For an indie movie, it's really not bad. Yes, it has some terrible, terrible
scenes that just don't work - but the majority is actually pretty watchable.
There are some good jokes in there, even though I often felt they could have
been portrayed better. The character I love most is the professor - he looks
and acts _exactly_ as expected from reading the comics :-)
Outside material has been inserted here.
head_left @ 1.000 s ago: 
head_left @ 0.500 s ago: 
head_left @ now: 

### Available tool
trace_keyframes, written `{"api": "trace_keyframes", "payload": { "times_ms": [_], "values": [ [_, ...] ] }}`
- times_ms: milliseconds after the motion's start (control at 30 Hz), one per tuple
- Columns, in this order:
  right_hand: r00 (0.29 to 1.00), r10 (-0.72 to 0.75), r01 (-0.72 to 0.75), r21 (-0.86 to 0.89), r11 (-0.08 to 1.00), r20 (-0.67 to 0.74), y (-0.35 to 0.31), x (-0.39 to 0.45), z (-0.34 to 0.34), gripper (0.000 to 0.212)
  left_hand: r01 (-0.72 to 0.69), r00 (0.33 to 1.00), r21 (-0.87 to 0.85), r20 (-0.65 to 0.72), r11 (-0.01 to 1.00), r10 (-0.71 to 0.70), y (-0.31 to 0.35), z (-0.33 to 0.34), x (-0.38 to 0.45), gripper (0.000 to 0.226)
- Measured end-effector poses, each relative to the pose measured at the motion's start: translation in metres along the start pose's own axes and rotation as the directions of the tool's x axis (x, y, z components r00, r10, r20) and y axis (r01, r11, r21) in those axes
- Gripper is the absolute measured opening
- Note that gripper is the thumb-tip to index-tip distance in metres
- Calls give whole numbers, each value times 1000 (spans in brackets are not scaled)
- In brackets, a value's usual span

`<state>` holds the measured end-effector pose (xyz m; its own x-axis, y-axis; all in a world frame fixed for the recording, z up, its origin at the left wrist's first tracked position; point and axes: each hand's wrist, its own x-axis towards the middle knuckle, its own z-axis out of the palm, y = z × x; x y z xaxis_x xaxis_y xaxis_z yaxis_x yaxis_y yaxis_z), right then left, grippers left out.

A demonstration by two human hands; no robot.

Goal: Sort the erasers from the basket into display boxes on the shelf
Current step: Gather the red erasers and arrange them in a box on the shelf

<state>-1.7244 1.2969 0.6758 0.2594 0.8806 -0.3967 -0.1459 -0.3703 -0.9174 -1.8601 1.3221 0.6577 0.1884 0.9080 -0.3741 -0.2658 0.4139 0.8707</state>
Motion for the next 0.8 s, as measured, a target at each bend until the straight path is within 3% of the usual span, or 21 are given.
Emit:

Overall I think most of the script and some of the actors could really shine
in a Hollywood do-over of the same movie.

------
maxs
I saw it a few months ago at a screening at my university. It's quite funny,
and quite accurate too :). It is definitely an indie production, but that
doesn't take away from the fun.

------
sp332
I've liked PHD Comics for a long time. When I first heard that there was a
live-action trailer for a movie (a long time ago), I figured it was a joke -
some friends got bored and shot a video over a weekend or something. But I
watched the trailer and it was really good. I honestly believed that it was
too good to exist. I mean, how often does a webcomic get turned into a live
action indie movie? Exactly. So I was psyched to see that they finished it and
it really exists :)

------
wildtype
I've seen the trailer since several month ago, not interested, terrible
acting.. But i still love the comics.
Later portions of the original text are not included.